The all-new Aston Martin Valhalla has been officially revealed, ahead of first deliveries in 2023.
While a concept variant of the low-slung supercar was unveiled to much fanfare in 2019, the production-ready Valhalla has been almost completely redesigned from the ground up.
The original bespoke V6 petrol engine has been swapped out for a Mercedes-AMG-built twin-turbo hybridised 4.0-litre V8 powertrain.
Sitting directly behind the driver, the engine sends 552kW alone to the rear wheels via an eight-speed dual-clutch transmission and electronic limited-slip differential.
The powertrain is supplemented by two electric motors – one on each axle – raising the combined maximum output to 699kW/1000Nm, and permitting an all-wheel drive layout.
This allows the 0-100km/h sprint to be completed in a claimed 2.5 seconds, on the way to a top speed of 330km/h.

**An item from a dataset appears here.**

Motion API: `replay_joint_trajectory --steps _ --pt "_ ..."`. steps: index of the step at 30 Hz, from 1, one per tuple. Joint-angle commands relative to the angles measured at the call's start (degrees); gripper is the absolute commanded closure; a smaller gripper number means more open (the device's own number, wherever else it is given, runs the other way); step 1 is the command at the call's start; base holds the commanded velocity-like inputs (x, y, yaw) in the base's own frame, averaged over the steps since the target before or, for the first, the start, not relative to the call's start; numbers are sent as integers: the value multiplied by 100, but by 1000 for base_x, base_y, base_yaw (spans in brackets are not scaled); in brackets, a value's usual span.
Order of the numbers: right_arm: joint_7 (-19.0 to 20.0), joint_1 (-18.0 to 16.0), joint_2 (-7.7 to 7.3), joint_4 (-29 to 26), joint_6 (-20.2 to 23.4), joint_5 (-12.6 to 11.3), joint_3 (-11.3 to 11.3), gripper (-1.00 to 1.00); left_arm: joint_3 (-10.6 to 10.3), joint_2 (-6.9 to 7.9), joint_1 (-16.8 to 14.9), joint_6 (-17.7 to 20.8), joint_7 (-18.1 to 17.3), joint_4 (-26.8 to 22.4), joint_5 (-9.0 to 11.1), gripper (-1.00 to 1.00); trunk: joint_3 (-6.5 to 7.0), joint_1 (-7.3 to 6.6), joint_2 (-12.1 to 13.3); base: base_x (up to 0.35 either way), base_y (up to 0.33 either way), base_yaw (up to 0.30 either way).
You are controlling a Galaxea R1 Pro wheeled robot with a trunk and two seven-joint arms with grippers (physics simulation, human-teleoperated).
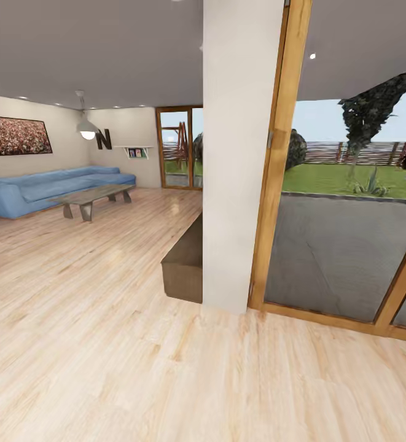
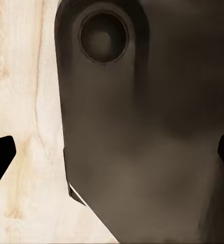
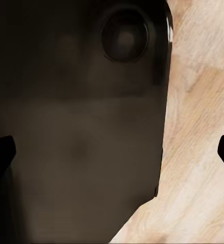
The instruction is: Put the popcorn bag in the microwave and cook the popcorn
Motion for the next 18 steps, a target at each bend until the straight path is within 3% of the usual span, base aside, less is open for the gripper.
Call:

Aston Martin says it is targeting a six-minute and 30-second lap time at the Nurburgring Nordschleife, which, if achieved, would make it the fastest production car to ever lap the benchmark circuit by an impressive margin of 14.1 seconds.
In electric-only ‘EV’ mode, power is sent exclusively to the front wheels, and a lithium-ion battery pack provides a claimed maximum range of 15km at speeds of up to 130km/h.
Bespoke Michelin tyres wrap around 20-inch front and 21-inch rear alloy wheels. Stopping power comes via carbon-ceramic discs at all four corners of the car.
The concept's carbon-fibre monocoque tub has been retained, however almost all external panels and aerodynamic devices are noticeably different. The open 'negative-space' front fascia has been replaced with a more traditional (albeit non-functional, due to the engine being in the rear) Aston Martin grille.
The car weighs 1550kg, and a large diffuser, front splitter, and rear wing provide a claimed 600kg of downforce at 240km/h in the suspension-lowering ‘Track’ setting.
Interior images of the production Valhalla are yet to be revealed, however Aston Martin says a centrally-mounted interface is compatible with Apple CarPlay and Android Auto. Bucket seats are accessed via McLaren-like dihedral doors.
A spate of advanced safety technology comes standard – including auto emergency braking, forward collision warning, adaptive cruise control, and blind-spot monitoring – as does dual-zone air conditioning, a rear-view camera, and LED matrix headlights.
Aston Martin has confirmed the vehicle will be built in both left- and right-hand-drive configurations, opening the door to the possibility of an Australian launch.
However, just 500 examples of the Aston Martin Valhalla are slated for production. The first deliveries have been promised in 2023.